[Your task] Once the line containing "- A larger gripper" is found in the entries below, restate it and each following line word for word, stopping after the line containing "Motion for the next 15".
(Dataset records begins)
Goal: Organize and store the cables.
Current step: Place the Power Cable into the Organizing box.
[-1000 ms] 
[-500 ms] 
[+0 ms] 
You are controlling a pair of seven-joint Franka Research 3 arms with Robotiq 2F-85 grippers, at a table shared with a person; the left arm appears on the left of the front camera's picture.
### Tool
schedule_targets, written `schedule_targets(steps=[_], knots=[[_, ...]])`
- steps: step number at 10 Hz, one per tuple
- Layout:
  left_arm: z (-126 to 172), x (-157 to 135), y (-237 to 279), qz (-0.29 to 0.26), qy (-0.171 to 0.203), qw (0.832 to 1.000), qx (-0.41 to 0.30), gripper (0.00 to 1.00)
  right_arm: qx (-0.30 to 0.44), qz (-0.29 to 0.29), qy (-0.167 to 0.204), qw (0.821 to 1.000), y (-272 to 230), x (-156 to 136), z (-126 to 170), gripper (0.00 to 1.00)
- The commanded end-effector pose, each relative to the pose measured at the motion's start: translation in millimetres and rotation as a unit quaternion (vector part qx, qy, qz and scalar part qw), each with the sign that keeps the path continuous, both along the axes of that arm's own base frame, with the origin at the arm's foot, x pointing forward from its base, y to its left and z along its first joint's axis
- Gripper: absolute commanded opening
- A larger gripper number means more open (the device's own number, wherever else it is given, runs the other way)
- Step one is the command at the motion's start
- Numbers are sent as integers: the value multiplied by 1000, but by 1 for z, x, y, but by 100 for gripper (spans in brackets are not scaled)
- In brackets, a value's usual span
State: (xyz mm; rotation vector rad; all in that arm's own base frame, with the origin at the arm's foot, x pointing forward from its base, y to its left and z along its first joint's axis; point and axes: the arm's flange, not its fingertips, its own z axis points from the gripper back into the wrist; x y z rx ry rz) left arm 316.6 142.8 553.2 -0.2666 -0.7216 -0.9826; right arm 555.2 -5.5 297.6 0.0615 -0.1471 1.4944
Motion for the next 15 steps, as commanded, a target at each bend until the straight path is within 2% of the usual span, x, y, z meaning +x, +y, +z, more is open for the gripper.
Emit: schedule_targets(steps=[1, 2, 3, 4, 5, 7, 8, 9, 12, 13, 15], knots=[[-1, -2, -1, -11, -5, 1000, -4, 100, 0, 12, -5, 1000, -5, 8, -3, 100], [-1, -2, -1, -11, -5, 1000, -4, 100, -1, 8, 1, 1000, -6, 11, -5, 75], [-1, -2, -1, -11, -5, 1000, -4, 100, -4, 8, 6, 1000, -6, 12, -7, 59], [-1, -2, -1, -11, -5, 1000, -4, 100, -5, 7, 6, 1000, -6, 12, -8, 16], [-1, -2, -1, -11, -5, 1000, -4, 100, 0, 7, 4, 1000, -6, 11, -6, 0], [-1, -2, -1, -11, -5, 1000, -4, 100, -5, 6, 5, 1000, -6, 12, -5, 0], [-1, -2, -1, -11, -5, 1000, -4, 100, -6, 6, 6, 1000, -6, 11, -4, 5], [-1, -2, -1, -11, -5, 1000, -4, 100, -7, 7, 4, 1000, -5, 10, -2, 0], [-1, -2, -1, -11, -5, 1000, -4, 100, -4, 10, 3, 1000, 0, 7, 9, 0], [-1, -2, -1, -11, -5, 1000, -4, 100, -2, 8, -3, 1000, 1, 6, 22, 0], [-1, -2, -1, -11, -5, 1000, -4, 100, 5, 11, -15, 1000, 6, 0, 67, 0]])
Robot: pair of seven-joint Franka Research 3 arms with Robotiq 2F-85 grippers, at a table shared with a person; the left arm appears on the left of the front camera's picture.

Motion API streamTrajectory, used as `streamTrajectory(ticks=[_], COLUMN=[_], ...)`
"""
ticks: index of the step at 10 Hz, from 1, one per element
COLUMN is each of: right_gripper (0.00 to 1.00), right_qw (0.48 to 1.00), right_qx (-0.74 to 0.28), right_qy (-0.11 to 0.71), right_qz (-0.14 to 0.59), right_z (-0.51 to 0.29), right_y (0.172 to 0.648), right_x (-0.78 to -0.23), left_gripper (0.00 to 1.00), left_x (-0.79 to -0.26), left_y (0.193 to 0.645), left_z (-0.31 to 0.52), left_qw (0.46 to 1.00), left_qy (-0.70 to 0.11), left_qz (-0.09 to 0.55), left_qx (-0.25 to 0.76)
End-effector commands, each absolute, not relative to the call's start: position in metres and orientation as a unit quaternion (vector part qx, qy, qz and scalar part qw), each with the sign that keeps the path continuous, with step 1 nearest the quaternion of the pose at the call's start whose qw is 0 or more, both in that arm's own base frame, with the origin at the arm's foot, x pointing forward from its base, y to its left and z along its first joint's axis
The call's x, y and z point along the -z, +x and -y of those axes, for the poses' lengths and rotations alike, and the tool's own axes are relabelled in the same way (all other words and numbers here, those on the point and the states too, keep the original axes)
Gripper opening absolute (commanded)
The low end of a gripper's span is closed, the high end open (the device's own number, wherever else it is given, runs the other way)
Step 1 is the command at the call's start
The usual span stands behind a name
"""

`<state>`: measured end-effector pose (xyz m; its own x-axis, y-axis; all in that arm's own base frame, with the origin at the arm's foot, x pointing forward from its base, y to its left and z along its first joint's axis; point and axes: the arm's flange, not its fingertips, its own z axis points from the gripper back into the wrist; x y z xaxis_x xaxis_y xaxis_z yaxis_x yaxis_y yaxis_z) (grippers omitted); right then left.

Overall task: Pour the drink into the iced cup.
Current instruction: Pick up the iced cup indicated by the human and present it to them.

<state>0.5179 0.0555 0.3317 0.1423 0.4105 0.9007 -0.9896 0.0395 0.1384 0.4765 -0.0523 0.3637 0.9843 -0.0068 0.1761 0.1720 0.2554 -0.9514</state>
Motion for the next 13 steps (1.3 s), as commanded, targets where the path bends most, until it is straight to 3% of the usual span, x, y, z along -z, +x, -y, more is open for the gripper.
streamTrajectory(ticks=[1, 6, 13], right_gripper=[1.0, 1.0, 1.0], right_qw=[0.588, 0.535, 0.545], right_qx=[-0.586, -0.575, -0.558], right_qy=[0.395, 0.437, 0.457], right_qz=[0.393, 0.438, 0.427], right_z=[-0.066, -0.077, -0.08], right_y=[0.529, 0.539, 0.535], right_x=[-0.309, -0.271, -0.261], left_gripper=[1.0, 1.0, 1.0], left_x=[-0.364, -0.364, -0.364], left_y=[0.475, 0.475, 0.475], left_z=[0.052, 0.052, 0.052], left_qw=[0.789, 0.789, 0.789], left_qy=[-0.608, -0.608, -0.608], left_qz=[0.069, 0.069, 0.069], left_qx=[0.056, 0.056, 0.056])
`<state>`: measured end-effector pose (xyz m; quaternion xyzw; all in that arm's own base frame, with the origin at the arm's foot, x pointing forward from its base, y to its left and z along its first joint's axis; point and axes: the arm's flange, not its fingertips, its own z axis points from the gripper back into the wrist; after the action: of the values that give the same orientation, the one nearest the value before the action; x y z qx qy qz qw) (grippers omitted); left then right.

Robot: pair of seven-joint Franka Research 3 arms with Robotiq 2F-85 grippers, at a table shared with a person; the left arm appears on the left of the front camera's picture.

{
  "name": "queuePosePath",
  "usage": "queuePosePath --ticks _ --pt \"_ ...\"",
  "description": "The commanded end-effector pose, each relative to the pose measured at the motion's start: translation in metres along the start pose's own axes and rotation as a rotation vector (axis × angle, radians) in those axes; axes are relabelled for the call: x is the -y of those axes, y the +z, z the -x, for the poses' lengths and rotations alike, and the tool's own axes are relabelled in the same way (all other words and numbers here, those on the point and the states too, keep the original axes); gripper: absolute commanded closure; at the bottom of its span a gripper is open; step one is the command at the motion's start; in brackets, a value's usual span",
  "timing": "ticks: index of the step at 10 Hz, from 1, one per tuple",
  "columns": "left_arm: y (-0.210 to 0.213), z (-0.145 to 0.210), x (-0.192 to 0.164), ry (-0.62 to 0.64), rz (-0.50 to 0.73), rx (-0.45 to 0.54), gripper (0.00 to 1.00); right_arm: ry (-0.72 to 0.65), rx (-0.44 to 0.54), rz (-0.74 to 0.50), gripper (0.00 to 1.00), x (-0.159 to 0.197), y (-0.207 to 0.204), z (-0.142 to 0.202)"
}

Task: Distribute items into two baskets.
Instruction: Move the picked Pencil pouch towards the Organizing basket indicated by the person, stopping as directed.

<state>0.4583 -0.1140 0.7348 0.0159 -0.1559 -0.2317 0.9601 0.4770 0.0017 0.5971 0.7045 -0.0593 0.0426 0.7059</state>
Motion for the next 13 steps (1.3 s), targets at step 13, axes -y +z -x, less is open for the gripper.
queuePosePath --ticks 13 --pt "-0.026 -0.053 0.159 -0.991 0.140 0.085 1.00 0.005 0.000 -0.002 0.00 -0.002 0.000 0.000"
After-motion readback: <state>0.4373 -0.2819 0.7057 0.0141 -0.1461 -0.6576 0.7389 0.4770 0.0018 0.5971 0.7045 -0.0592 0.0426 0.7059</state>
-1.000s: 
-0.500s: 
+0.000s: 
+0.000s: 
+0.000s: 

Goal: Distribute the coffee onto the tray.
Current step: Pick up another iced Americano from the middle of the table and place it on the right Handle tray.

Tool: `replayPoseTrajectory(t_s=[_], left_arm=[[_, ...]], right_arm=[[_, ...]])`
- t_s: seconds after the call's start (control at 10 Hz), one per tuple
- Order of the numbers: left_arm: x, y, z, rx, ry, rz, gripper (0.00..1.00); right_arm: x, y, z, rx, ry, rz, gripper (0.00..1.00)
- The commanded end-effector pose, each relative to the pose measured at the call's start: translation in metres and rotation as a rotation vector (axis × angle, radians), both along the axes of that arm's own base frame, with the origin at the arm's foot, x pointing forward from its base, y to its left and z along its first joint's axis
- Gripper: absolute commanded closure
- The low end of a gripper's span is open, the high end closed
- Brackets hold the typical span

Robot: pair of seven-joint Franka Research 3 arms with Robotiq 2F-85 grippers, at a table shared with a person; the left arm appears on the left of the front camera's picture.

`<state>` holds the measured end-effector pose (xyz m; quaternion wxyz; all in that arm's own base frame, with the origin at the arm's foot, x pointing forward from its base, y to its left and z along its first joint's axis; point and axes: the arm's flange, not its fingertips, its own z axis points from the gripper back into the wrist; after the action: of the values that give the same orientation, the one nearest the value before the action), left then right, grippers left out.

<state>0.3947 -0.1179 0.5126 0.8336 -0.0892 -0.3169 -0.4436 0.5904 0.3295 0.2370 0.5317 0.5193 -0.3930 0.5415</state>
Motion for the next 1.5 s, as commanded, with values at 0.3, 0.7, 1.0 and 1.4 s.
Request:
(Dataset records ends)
[Exercise solution]
- A larger gripper number means more open (the device's own number, wherever else it is given, runs the other way)
- Step one is the command at the motion's start
- Numbers are sent as integers: the value multiplied by 1000, but by 1 for z, x, y, but by 100 for gripper (spans in brackets are not scaled)
- In brackets, a value's usual span
State: (xyz mm; rotation vector rad; all in that arm's own base frame, with the origin at the arm's foot, x pointing forward from its base, y to its left and z along its first joint's axis; point and axes: the arm's flange, not its fingertips, its own z axis points from the gripper back into the wrist; x y z rx ry rz) left arm 316.6 142.8 553.2 -0.2666 -0.7216 -0.9826; right arm 555.2 -5.5 297.6 0.0615 -0.1471 1.4944
Motion for the next 15 steps, as commanded, a target at each bend until the straight path is within 2% of the usual span, x, y, z meaning +x, +y, +z, more is open for the gripper.

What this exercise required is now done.